J’ai lu beaucoup de critiques négatives sur cette pièce… après l’avoir regardée. On reproche d’ailleurs essentiellement à Pierre Palmade d’être sorti de son répertoire habituel. Pourtant, je trouve bien de se diversifier un peu. Il est vrai que l’on ne reconnaît pas la « patte » de l’auteur du « Scrabble » ou du « Colonel ». Mais est-ce si important ?

J’ai passé un bon moment avec cette comédie digne d’un vaudeville.

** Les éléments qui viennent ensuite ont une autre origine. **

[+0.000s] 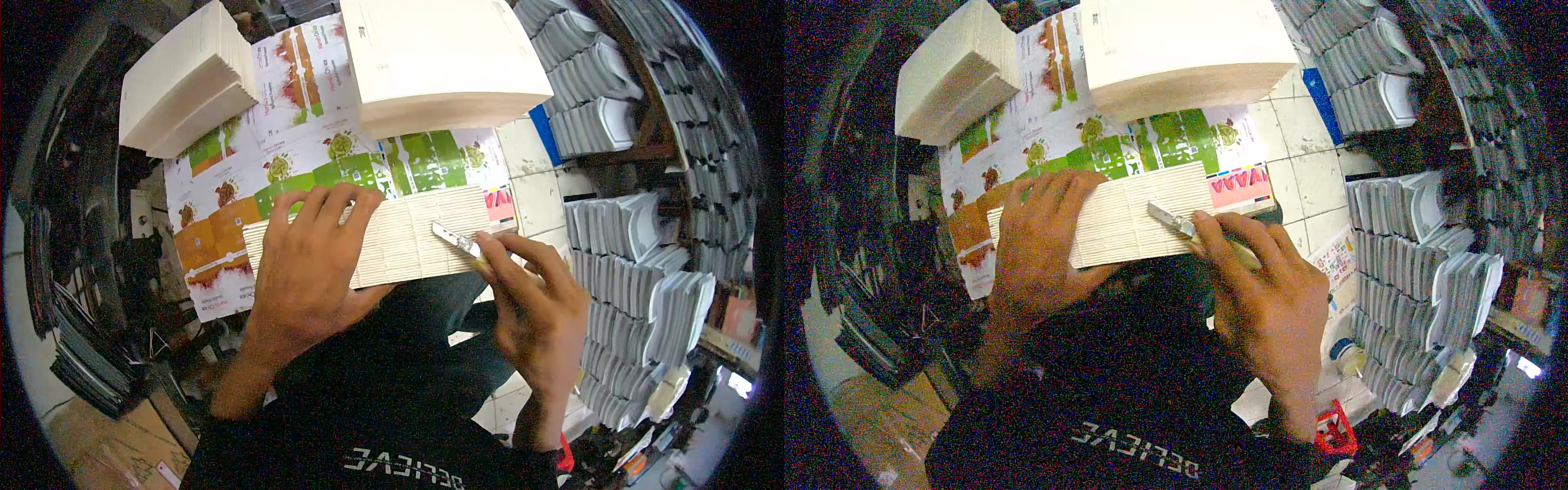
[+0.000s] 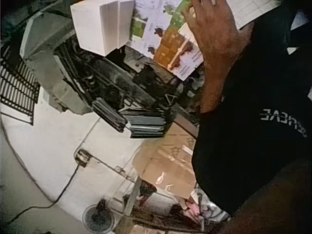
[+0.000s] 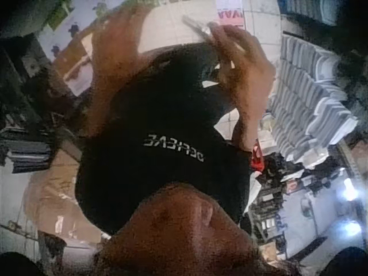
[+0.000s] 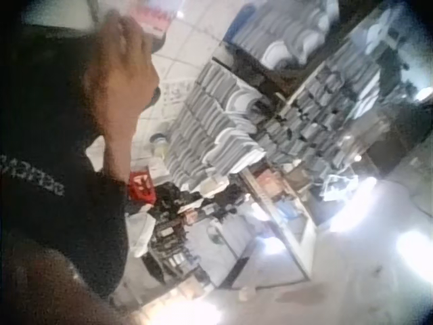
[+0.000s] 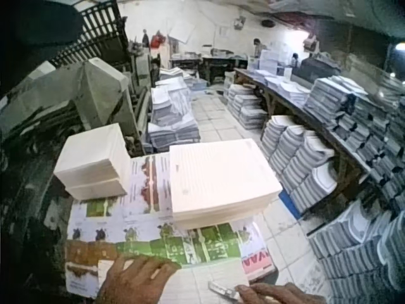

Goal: The person uses a small tool to scrape the edges of a stack of papers, repeatedly moving the tool across the stack while holding it by hand.

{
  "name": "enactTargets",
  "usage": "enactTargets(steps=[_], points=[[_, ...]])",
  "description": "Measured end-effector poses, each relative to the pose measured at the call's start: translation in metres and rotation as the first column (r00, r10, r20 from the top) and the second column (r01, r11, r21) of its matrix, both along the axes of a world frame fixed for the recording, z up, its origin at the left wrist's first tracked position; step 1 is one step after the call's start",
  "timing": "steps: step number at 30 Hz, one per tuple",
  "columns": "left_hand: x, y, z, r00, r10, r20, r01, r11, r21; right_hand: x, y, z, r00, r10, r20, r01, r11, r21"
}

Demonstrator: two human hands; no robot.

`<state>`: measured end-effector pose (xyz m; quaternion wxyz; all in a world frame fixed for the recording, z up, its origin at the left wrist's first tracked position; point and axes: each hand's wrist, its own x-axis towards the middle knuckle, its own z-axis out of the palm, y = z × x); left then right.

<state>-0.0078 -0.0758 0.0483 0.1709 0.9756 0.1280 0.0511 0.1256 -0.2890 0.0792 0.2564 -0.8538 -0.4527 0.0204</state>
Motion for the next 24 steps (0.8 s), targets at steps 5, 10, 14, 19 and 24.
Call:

Imaginez un peu Victoria Abril dans le rôle d’Eva, une meneuse de revue, collectionnant les hommes comme les timbres, passant ses journées à faire disparaître les ravages de l’alcool, se retrouvant nez à nez avec un jeune homme se présentant comme son fils ! Lequel est d’ailleurs passé par la loge du gardien qui lui a brossé un portrait idyllique de sa génitrice : professeur à la Sorbonne… Allez hop, ni une ni deux, Eva ne pouvant pas décemment se présenter ainsi décide de se faire passer pour la femme de ménage brésilienne, Paprika.

On connaît la truculence et l’exubérance de l’actrice fétiche d’Almodóvar. Elle ne déroge pas à la règle ici. Et, comme souvent, j’ai trouvé les « seconds rôles » remarquablement incarnés.

Ce fut un très agréable divertissement et si vous aimez le théâtre, je vous la recommande particulièrement.